**PROBLEM TO SOLVE**. Set the listing down again in full, word for word, with the pictures left out.

**MATERIAL PROVIDED**.
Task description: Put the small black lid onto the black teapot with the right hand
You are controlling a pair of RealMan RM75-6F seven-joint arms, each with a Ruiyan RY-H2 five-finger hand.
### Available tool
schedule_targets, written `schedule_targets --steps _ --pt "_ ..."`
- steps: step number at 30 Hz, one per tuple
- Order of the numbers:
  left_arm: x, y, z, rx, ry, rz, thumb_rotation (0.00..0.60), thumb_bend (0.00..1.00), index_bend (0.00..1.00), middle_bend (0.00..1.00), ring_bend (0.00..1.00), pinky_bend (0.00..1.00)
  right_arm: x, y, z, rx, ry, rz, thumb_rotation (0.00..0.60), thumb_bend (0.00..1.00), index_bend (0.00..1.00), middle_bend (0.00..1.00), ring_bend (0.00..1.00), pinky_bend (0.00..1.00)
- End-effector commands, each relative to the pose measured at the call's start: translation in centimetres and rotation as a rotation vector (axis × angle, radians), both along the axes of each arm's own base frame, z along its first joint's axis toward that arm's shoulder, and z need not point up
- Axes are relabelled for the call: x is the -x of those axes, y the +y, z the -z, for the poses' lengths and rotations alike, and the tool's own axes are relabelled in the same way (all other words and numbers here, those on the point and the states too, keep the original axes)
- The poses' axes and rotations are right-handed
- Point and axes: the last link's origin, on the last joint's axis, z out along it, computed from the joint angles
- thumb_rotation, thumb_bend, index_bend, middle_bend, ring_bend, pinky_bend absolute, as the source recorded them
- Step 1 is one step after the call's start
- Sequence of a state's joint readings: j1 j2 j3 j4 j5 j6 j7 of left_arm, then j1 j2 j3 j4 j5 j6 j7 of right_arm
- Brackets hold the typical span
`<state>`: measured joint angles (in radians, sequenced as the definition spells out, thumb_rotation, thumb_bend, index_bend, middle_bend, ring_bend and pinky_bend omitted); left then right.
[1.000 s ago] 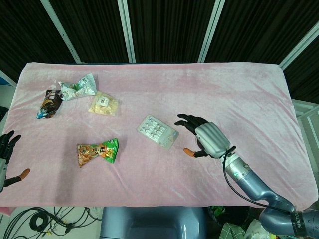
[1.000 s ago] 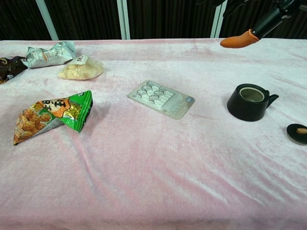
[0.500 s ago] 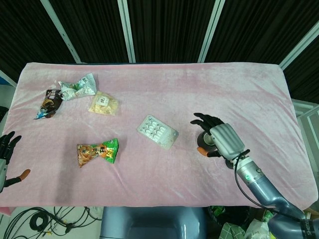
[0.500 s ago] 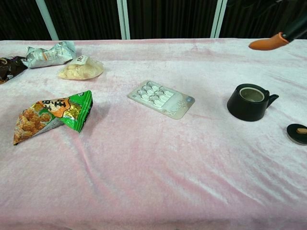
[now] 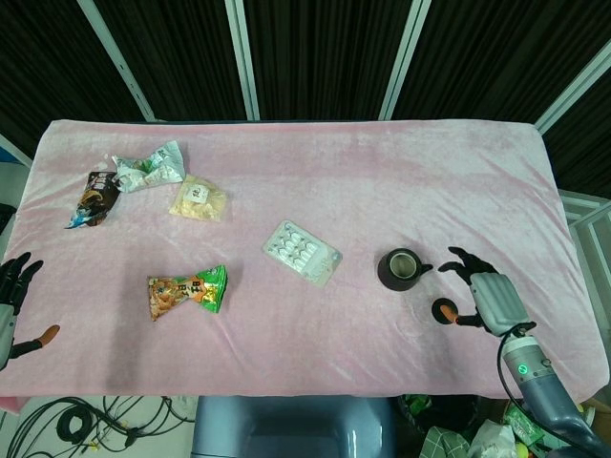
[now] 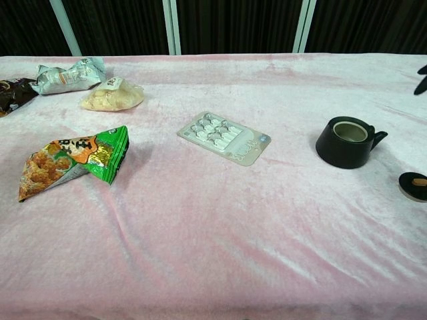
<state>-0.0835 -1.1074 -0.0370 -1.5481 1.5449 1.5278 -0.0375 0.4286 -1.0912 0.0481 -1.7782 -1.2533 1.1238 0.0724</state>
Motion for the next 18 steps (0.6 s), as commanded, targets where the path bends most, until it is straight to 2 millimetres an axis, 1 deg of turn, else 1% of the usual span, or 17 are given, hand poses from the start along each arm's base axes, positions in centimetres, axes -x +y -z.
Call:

**SOLVED EXERCISE**.
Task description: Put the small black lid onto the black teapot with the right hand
You are controlling a pair of RealMan RM75-6F seven-joint arms, each with a Ruiyan RY-H2 five-finger hand.
### Available tool
schedule_targets, written `schedule_targets --steps _ --pt "_ ..."`
- steps: step number at 30 Hz, one per tuple
- Order of the numbers:
  left_arm: x, y, z, rx, ry, rz, thumb_rotation (0.00..0.60), thumb_bend (0.00..1.00), index_bend (0.00..1.00), middle_bend (0.00..1.00), ring_bend (0.00..1.00), pinky_bend (0.00..1.00)
  right_arm: x, y, z, rx, ry, rz, thumb_rotation (0.00..0.60), thumb_bend (0.00..1.00), index_bend (0.00..1.00), middle_bend (0.00..1.00), ring_bend (0.00..1.00), pinky_bend (0.00..1.00)
- End-effector commands, each relative to the pose measured at the call's start: translation in centimetres and rotation as a rotation vector (axis × angle, radians), both along the axes of each arm's own base frame, z along its first joint's axis toward that arm's shoulder, and z need not point up
- Axes are relabelled for the call: x is the -x of those axes, y the +y, z the -z, for the poses' lengths and rotations alike, and the tool's own axes are relabelled in the same way (all other words and numbers here, those on the point and the states too, keep the original axes)
- The poses' axes and rotations are right-handed
- Point and axes: the last link's origin, on the last joint's axis, z out along it, computed from the joint angles
- thumb_rotation, thumb_bend, index_bend, middle_bend, ring_bend, pinky_bend absolute, as the source recorded them
- Step 1 is one step after the call's start
- Sequence of a state's joint readings: j1 j2 j3 j4 j5 j6 j7 of left_arm, then j1 j2 j3 j4 j5 j6 j7 of right_arm
- Brackets hold the typical span
`<state>`: measured joint angles (in radians, sequenced as the definition spells out, thumb_rotation, thumb_bend, index_bend, middle_bend, ring_bend and pinky_bend omitted); left then right.
[1.000 s ago] 
[1.000 s ago] 
[0.500 s ago] 
[0.500 s ago] 
[now] 
[now] 
<state>-0.0835 -1.1074 -0.0370 -1.5481 1.5449 1.5278 -0.0375 0.4286 -1.0912 0.0481 -1.7782 -1.2533 1.1238 0.0724</state>
Motion for the next 18 steps (0.6 s), as commanded, targets where the path bends most, until it is straight to 2 millimetres an axis, 1 deg of turn, else 1% of the usual span, or 17 are given, hand poses from the start along each arm's base axes, positions in centimetres, axes -x +y -z.
Call:

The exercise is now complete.